Entries taken from a collection
====
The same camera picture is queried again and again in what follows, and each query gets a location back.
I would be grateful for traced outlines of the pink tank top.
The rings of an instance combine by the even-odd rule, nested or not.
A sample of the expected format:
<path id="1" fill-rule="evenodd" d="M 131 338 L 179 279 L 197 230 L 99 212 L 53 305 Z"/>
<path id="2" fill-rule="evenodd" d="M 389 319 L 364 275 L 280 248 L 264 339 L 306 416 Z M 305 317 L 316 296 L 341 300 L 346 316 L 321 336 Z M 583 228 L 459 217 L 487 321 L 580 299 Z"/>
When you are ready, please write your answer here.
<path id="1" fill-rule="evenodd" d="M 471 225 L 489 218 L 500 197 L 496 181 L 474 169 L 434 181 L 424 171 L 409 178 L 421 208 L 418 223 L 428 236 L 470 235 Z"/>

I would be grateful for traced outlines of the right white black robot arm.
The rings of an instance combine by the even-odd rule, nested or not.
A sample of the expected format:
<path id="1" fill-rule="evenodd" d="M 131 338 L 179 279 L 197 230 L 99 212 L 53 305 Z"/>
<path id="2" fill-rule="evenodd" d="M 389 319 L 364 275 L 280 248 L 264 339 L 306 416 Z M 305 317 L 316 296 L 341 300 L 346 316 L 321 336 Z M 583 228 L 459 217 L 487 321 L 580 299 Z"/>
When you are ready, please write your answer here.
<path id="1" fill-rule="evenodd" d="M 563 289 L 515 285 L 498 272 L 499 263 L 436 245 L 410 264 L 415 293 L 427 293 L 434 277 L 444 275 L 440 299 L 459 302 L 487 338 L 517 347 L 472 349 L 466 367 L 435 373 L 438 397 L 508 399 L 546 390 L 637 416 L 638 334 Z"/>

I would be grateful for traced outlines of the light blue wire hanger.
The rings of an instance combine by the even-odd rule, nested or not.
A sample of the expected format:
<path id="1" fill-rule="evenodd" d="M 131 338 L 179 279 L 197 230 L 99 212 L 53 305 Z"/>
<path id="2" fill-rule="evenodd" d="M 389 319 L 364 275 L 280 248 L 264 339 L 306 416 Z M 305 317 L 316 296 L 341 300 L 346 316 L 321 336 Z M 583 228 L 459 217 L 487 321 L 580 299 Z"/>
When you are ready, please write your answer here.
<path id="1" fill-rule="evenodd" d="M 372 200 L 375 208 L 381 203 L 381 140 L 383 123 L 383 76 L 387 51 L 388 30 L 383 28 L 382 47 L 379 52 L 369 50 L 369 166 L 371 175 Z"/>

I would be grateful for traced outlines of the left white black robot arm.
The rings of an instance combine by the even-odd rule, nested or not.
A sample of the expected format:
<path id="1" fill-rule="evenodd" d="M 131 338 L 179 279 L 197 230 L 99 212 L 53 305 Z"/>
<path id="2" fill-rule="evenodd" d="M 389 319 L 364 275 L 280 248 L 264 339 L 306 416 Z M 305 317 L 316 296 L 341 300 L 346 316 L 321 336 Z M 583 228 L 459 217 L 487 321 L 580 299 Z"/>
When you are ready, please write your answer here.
====
- WHAT IS REQUIRED
Repeat all of the records exactly.

- SOLUTION
The same camera picture is queried again and again in what follows, and each query gets a location back.
I would be grateful for traced outlines of the pink tank top.
The rings of an instance combine by the even-odd rule, nested or not.
A sample of the expected format:
<path id="1" fill-rule="evenodd" d="M 131 338 L 179 279 L 197 230 L 99 212 L 53 305 Z"/>
<path id="2" fill-rule="evenodd" d="M 389 319 L 364 275 L 280 248 L 264 339 L 306 416 Z M 305 317 L 316 296 L 341 300 L 346 316 L 321 336 Z M 583 228 L 459 217 L 487 321 L 580 299 Z"/>
When you are ready, please write your answer here.
<path id="1" fill-rule="evenodd" d="M 471 225 L 489 218 L 500 197 L 496 181 L 474 169 L 434 181 L 424 171 L 409 178 L 421 208 L 418 223 L 428 236 L 470 235 Z"/>

I would be grateful for traced outlines of the right white black robot arm.
The rings of an instance combine by the even-odd rule, nested or not.
A sample of the expected format:
<path id="1" fill-rule="evenodd" d="M 131 338 L 179 279 L 197 230 L 99 212 L 53 305 Z"/>
<path id="2" fill-rule="evenodd" d="M 389 319 L 364 275 L 280 248 L 264 339 L 306 416 Z M 305 317 L 316 296 L 341 300 L 346 316 L 321 336 Z M 583 228 L 459 217 L 487 321 L 580 299 Z"/>
When you are ready, please write your answer here.
<path id="1" fill-rule="evenodd" d="M 563 289 L 515 285 L 498 272 L 499 263 L 436 245 L 410 264 L 415 293 L 427 293 L 434 277 L 444 275 L 440 299 L 459 302 L 487 338 L 517 347 L 472 349 L 466 367 L 435 373 L 438 397 L 508 399 L 546 390 L 637 416 L 638 334 Z"/>

I would be grateful for traced outlines of the light blue wire hanger.
The rings of an instance combine by the even-odd rule, nested or not.
A sample of the expected format:
<path id="1" fill-rule="evenodd" d="M 131 338 L 179 279 L 197 230 L 99 212 L 53 305 Z"/>
<path id="2" fill-rule="evenodd" d="M 389 319 L 364 275 L 280 248 L 264 339 L 306 416 Z M 305 317 L 316 296 L 341 300 L 346 316 L 321 336 Z M 583 228 L 459 217 L 487 321 L 580 299 Z"/>
When you are ready, please write your answer here.
<path id="1" fill-rule="evenodd" d="M 372 200 L 375 208 L 381 203 L 381 140 L 383 123 L 383 76 L 387 51 L 388 30 L 383 28 L 382 47 L 379 52 L 369 50 L 369 166 L 371 175 Z"/>

I would be grateful for traced outlines of the left white black robot arm.
The rings of an instance combine by the even-odd rule, nested or not.
A sample of the expected format:
<path id="1" fill-rule="evenodd" d="M 131 338 L 179 279 L 197 230 L 99 212 L 53 305 Z"/>
<path id="2" fill-rule="evenodd" d="M 389 319 L 364 275 L 280 248 L 264 339 L 306 416 Z M 305 317 L 316 296 L 341 300 L 346 316 L 321 336 Z M 583 228 L 459 217 L 487 321 L 580 299 Z"/>
When you are ready, please write your answer here.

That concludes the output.